WHAT YOU SHOULD DO »
Quote all of the data that follows exactly as written, skipping the images.

INPUT DATA »
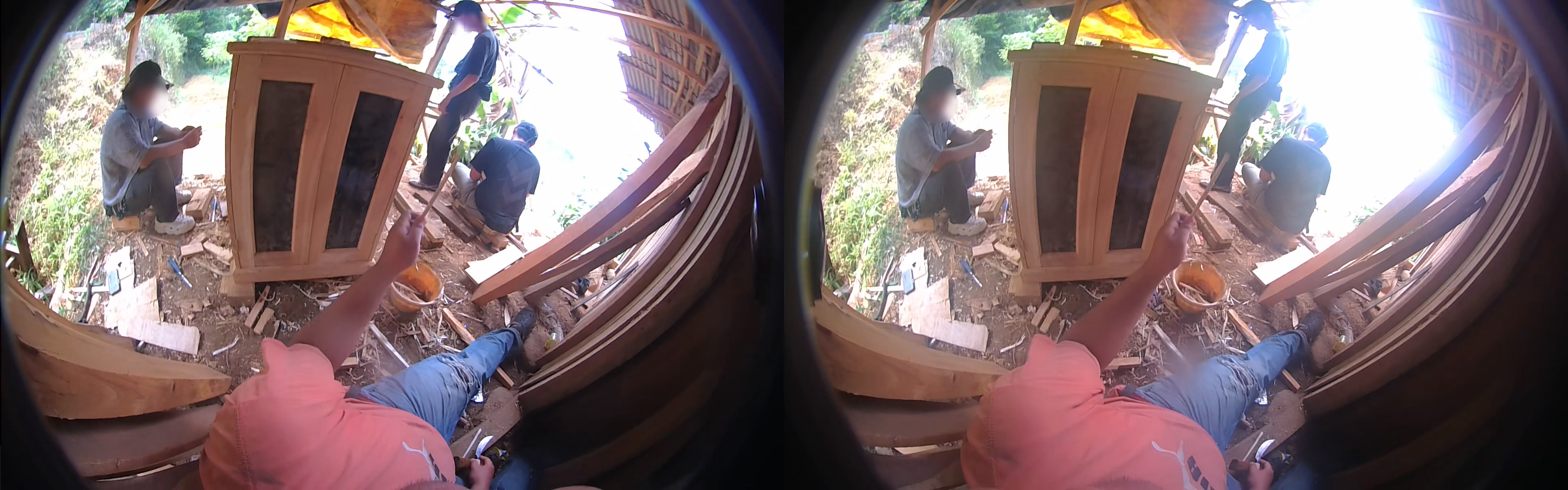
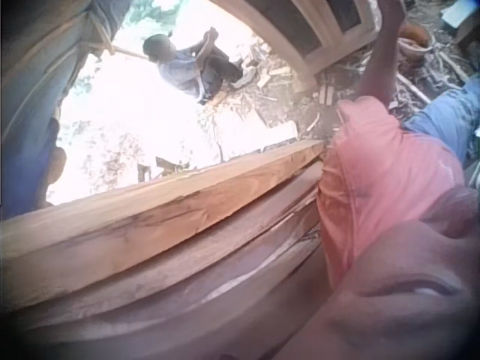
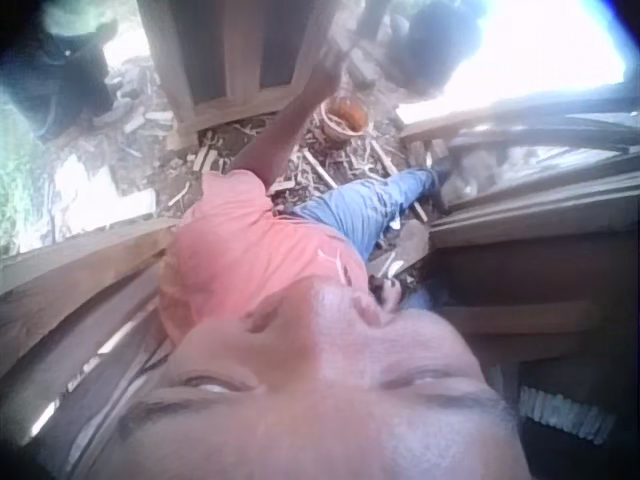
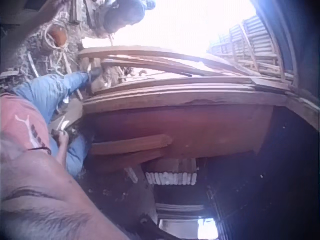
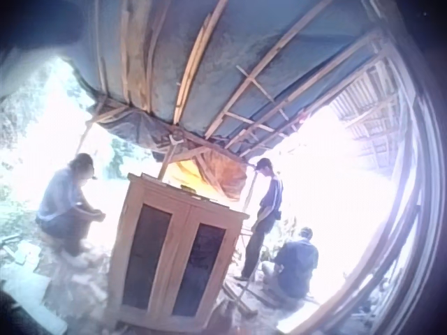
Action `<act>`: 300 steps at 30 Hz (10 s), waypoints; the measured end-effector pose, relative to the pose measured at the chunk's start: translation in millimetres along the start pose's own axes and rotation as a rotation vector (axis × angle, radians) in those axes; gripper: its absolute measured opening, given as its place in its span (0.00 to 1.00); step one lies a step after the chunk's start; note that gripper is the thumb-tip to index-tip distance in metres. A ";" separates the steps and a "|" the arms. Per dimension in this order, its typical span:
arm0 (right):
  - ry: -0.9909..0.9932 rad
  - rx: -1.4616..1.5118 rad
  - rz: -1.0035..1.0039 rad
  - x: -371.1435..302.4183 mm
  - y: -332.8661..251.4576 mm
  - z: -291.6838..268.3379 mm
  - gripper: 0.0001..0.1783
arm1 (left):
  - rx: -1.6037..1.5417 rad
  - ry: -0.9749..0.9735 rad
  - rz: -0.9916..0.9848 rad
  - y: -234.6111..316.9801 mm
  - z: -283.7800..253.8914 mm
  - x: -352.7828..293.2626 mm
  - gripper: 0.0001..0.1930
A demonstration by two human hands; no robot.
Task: The person sits on the ground and uses a hammer to drive nails into a wooden frame. They repeatedly pick up nails and strike them into the wood, occasionally adjusting the wood pieces.
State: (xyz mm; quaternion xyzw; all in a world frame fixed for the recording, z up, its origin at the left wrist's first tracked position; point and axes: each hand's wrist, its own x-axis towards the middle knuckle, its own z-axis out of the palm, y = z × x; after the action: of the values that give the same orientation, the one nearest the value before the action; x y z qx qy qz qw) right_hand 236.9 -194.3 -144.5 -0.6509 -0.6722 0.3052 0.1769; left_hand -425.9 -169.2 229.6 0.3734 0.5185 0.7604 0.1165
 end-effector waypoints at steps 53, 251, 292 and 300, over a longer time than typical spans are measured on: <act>-0.041 0.417 0.285 -13.1 -69.2 3.0 0.20 | 0.728 -0.899 -0.092 -143.5 67.9 -254.7 0.17; 0.080 0.627 0.167 8.9 -112.5 -18.7 0.24 | 0.592 -1.379 0.183 -83.8 289.4 -315.6 0.10; -0.238 1.300 0.209 -4.9 -129.5 -53.6 0.27 | 0.558 -1.424 0.272 -85.3 289.7 -316.5 0.09; -0.248 1.302 0.252 -5.3 -128.6 -60.1 0.25 | 0.596 -1.452 0.268 -83.5 290.3 -316.3 0.09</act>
State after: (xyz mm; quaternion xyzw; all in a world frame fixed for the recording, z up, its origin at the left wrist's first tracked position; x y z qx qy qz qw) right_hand 176.9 -184.4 -16.0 -0.4451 -0.2856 0.7389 0.4176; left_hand -24.0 -107.7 68.3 0.8503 0.4452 0.1636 0.2282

TASK ANSWER »
Action `<act>`: 300 steps at 30 Hz (10 s), waypoints; the measured end-effector pose, relative to the pose measured at the chunk's start: translation in millimetres along the start pose's own axes and rotation as a rotation vector (axis × angle, radians) in those axes; gripper: its absolute measured opening, given as its place in its span (0.00 to 1.00); step one lies a step after the chunk's start; note that gripper is the thumb-tip to index-tip distance in metres. A ";" separates the steps and a "|" the arms. Per dimension in this order, its typical span:
arm0 (right):
  - ry: -0.9909..0.9932 rad
  - rx: -1.4616..1.5118 rad
  - rz: -1.0035..1.0039 rad
  - x: -371.1435..302.4183 mm
  - y: -332.8661..251.4576 mm
  - z: -291.6838..268.3379 mm
  - gripper: 0.0001..0.1783
arm1 (left):
  - rx: -1.6037..1.5417 rad
  - ry: -0.9749..0.9735 rad
  - rz: -0.9916..0.9848 rad
  - y: -234.6111..316.9801 mm
  - z: -283.7800..253.8914 mm
  - x: -352.7828..293.2626 mm
  - gripper: 0.0001..0.1930
A demonstration by two human hands; no robot.
Task: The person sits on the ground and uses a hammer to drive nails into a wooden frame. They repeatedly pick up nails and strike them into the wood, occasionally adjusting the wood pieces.
State: (xyz mm; quaternion xyzw; all in a world frame fixed for the recording, z up, its origin at the left wrist's first tracked position; point and axes: each hand's wrist, its own x-axis towards the middle knuckle, its own z-axis out of the palm, y = z × x; after the action: of the values that give the same orientation, the one nearest the value before the action; x y z qx qy qz qw) right_hand 236.9 -194.3 -144.5 -0.6509 -0.6722 0.3052 0.1769; left_hand -425.9 -169.2 229.6 0.3734 0.5185 0.7604 0.1165
 end-effector waypoints at steps 53, 251, 292 and 300, over a longer time than typical spans are measured on: <act>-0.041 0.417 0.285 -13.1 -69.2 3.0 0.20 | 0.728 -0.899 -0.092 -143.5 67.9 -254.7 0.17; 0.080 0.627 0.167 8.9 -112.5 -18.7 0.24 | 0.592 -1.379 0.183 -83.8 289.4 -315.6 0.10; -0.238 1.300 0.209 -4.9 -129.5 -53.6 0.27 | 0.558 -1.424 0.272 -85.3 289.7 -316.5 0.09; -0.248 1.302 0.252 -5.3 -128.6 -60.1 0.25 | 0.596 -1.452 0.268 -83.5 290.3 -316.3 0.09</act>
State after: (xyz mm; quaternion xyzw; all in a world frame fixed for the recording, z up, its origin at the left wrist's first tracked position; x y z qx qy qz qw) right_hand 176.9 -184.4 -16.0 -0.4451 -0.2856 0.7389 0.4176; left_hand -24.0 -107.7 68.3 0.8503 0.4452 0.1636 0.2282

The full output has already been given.